Местных не переделать. Они всегда будут звать Мезкалу — Матерью, а богатую Закатулу — Водным Домом. И под властью куитлатеков, и под властью предвечного каконци, и кто бы еще не пришел сюда, к берегам безбрежного моря.
— Что там случилось? Смотри у меня, если поднял впустую!
— Нижайше прошу простить, сиятельный Уикишо. Но вести чрезвычайного характера!
— Ну, говори уже! Всё равно разбудил.
— С Матери-реки сообщают, что пришел флот. Стоит уже у пределов города…
— Снизу пришли? — оживился сановник. — Что-то рано в этом году. Урожай на полях, толимеки еще ничем не торгуют. Они что там, за морем, совсем на звезды не смотрят?
— О нет, господин, — слуга совсем смутился. — Совсем не так.

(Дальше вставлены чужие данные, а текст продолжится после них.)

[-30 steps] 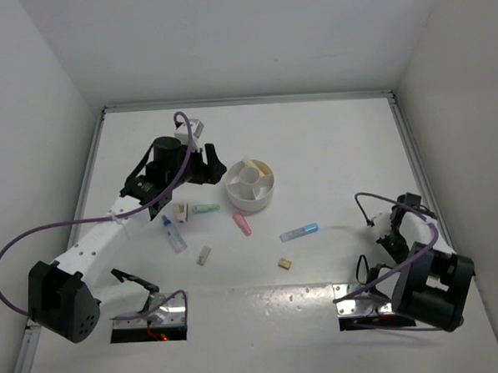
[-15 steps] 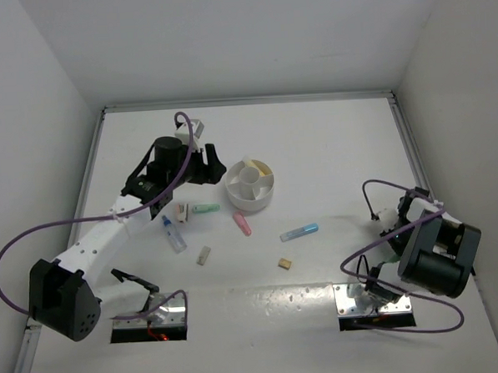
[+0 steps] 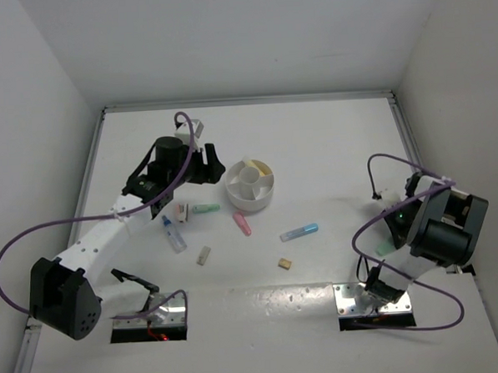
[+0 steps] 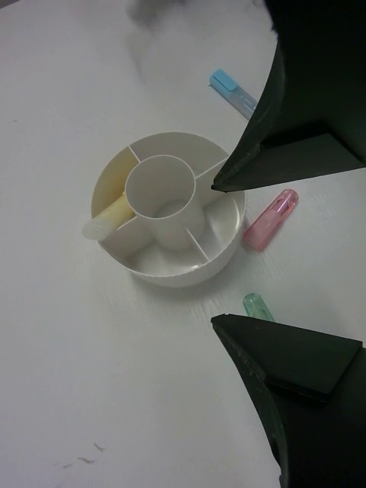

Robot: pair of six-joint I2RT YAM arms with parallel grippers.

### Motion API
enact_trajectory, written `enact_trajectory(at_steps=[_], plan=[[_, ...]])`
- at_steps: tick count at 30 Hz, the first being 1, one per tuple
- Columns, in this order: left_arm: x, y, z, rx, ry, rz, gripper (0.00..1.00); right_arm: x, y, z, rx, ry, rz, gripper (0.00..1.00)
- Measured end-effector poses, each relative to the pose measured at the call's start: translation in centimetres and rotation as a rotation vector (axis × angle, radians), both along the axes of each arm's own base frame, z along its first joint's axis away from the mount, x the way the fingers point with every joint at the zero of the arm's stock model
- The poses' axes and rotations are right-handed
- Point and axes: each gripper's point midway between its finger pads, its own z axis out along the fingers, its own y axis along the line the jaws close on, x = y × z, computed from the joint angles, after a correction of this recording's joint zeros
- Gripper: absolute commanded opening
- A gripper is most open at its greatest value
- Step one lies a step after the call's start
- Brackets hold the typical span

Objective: Sort the stationery into containers
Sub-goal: Move the pen to the center of the board.

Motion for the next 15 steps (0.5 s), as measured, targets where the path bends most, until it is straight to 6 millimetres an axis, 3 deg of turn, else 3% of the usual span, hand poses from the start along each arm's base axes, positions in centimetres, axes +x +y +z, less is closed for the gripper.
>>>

Люди утверждают, что флот пришел сверху. И он странный…
— Да что странного-то? К нам с Жарких Земель торговцы не спускались, что ли?
— Говорят, что слишком большой флот для торговцев. И странный… Нет, я не могу описать по чужим словам. Сиятельный, вам лучше убедиться самому.
Уикишо богохульно выругался. Да, в совете он негласно отвечает за сношения с морскими гостями. С востока, вдоль берега приходят многие, некоторые даже настолько удивительные, что речь их неведома никому в Закатуле. Но со всеми торговец умел находить общий язык. А, если купцы пришли с севера — то он тут причем? Однако, порученец был крайне взволнован. Даже разбудить его не испугался.
— Сандалии мне! — рявкнул Уикишо. — Плащ новый! И официальный головной убор!
Когда небольшая делегация вышла к берегу, у Уикишо отвисла челюсть. Он невольно сделал шаг назад, за спины стражей. Это были не торговцы. На реке, среди полей и окраинных строений города, стояли (стояли!) по меньшей мере три десятка лодок, полные воинов! Лодки подошли к правому и левому берегам Мезкалы, где течение было слабым, и неспешно выгребали, чтобы держаться на месте. Они не высаживались на берег и не спускались к центру Закатулы. Это что-то означало.